From the data below, copy exactly the lines that lie between the one holding "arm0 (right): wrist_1" and the one holding "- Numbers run", including both, and nothing more.
○ ○ ○ ○ ○ ○ ○
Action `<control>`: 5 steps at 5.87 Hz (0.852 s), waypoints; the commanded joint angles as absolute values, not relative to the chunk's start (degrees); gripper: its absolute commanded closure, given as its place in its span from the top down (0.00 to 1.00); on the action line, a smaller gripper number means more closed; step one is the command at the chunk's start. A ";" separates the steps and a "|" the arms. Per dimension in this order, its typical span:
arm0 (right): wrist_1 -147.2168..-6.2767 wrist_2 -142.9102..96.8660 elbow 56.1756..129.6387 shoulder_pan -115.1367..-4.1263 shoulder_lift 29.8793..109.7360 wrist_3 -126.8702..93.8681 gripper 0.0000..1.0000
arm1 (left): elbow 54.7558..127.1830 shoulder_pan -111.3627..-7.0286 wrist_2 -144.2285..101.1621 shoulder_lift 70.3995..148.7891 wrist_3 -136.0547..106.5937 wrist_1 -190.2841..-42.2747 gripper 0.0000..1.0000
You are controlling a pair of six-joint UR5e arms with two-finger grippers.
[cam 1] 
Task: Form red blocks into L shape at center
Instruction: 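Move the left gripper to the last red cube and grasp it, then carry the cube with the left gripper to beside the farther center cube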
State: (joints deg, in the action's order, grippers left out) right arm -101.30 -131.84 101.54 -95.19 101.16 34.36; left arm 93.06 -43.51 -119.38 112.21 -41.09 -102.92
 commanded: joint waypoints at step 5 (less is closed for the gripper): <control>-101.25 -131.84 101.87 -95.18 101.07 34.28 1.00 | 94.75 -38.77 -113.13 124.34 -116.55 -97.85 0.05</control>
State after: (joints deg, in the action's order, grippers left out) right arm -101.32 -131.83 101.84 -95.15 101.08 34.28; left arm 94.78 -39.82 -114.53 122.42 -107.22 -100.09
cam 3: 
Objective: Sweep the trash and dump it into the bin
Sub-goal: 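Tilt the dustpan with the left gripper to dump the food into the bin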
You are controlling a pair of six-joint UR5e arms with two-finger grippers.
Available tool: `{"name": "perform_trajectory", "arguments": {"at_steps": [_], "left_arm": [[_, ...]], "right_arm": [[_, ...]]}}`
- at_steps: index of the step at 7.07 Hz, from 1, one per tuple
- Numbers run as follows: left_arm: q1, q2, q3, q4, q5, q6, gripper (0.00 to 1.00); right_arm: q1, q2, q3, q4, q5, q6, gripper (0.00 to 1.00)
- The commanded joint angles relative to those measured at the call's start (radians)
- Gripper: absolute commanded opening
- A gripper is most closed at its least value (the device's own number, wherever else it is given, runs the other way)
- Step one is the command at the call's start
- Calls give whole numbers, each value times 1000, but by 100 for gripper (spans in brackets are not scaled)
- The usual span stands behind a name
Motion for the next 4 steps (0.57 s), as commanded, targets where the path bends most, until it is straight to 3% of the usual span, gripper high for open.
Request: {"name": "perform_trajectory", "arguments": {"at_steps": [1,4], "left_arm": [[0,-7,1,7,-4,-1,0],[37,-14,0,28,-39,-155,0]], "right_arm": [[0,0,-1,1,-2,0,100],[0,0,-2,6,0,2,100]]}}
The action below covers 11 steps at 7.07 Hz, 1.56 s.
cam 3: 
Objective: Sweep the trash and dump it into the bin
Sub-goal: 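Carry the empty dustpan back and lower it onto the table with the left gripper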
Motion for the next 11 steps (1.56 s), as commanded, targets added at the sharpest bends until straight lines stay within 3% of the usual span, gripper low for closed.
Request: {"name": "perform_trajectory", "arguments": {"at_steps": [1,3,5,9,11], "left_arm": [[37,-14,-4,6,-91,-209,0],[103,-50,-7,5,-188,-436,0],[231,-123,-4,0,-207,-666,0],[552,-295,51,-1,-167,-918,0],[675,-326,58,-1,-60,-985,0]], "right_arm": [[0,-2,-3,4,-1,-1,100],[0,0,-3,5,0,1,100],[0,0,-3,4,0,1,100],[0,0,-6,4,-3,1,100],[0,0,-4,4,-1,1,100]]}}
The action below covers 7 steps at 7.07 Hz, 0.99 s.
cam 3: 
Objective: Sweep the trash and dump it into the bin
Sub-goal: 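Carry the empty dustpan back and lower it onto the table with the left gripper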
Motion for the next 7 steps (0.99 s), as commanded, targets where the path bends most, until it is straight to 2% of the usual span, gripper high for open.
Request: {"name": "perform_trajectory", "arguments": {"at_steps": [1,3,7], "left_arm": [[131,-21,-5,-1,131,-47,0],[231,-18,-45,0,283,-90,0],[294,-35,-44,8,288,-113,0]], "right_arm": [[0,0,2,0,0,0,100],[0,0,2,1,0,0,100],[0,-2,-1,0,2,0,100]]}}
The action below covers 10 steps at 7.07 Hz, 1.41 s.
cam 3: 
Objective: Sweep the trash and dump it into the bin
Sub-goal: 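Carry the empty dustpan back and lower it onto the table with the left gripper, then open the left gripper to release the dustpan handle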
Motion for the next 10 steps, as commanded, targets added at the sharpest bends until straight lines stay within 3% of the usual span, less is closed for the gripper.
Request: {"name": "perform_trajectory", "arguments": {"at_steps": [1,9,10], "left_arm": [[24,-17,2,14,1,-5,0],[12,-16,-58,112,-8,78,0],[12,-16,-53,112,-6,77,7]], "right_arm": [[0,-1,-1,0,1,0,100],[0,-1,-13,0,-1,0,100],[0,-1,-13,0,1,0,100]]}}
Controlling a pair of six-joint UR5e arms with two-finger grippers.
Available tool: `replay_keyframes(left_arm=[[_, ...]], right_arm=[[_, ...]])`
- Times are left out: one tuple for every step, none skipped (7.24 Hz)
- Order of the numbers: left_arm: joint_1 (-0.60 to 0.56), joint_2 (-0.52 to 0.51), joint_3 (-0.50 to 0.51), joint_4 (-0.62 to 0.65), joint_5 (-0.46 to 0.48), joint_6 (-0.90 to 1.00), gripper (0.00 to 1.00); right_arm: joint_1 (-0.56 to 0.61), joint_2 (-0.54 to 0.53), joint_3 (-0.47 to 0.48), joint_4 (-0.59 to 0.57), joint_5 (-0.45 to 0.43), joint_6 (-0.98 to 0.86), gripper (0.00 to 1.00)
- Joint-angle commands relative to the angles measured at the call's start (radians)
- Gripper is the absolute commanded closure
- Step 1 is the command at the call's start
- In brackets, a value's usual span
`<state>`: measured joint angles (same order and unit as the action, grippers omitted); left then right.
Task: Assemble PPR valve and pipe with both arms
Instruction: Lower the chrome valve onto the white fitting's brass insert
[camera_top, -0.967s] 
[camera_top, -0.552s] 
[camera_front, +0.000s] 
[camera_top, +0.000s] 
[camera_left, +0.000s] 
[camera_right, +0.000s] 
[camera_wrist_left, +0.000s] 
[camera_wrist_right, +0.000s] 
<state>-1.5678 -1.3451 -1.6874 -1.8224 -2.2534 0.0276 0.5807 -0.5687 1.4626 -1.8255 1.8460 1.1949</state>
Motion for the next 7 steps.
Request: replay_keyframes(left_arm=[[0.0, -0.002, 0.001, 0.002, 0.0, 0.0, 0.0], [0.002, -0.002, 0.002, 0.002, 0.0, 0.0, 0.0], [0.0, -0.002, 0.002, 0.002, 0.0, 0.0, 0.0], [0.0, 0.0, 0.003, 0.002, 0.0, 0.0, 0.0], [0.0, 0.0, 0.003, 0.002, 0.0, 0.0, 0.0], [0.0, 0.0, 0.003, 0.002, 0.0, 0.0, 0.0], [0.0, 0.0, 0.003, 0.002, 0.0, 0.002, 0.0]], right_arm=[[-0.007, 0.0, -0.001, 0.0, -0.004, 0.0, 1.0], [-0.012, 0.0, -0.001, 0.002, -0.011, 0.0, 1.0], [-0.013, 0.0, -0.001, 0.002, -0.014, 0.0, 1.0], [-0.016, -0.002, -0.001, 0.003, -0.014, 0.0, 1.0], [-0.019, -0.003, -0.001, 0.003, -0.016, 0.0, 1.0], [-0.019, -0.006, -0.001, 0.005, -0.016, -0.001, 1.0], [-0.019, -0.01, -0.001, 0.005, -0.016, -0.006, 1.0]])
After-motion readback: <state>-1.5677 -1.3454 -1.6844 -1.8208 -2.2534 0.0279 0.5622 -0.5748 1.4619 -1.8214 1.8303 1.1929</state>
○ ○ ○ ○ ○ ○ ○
- _Task solution_
arm0 (right): wrist_1 -147.2168..-6.2767 wrist_2 -142.9102..96.8660 elbow 56.1756..129.6387 shoulder_pan -115.1367..-4.1263 shoulder_lift 29.8793..109.7360 wrist_3 -126.8702..93.8681 gripper 0.0000..1.0000
arm1 (left): elbow 54.7558..127.1830 shoulder_pan -111.3627..-7.0286 wrist_2 -144.2285..101.1621 shoulder_lift 70.3995..148.7891 wrist_3 -136.0547..106.5937 wrist_1 -190.2841..-42.2747 gripper 0.0000..1.0000
You are controlling a pair of six-joint UR5e arms with two-finger grippers.
[cam 1] 
Task: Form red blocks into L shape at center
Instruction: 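Move the left gripper to the last red cube and grasp it, then carry the cube with the left gripper to beside the farther center cube
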State: (joints deg, in the action's order, grippers left out) right arm -101.30 -131.84 101.54 -95.19 101.16 34.36; left arm 93.06 -43.51 -119.38 112.21 -41.09 -102.92
 commanded: joint waypoints at step 5 (less is closed for the gripper): <control>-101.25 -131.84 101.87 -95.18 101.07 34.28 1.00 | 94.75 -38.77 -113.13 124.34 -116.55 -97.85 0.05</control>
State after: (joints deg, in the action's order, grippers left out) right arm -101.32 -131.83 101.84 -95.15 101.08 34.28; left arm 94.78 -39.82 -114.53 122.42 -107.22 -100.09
cam 3: 
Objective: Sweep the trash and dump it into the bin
Sub-goal: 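Tilt the dustpan with the left gripper to dump the food into the bin
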You are controlling a pair of six-joint UR5e arms with two-finger grippers.
Available tool: `{"name": "perform_trajectory", "arguments": {"at_steps": [_], "left_arm": [[_, ...]], "right_arm": [[_, ...]]}}`
- at_steps: index of the step at 7.07 Hz, from 1, one per tuple
- Numbers run as follows: left_arm: q1, q2, q3, q4, q5, q6, gripper (0.00 to 1.00); right_arm: q1, q2, q3, q4, q5, q6, gripper (0.00 to 1.00)

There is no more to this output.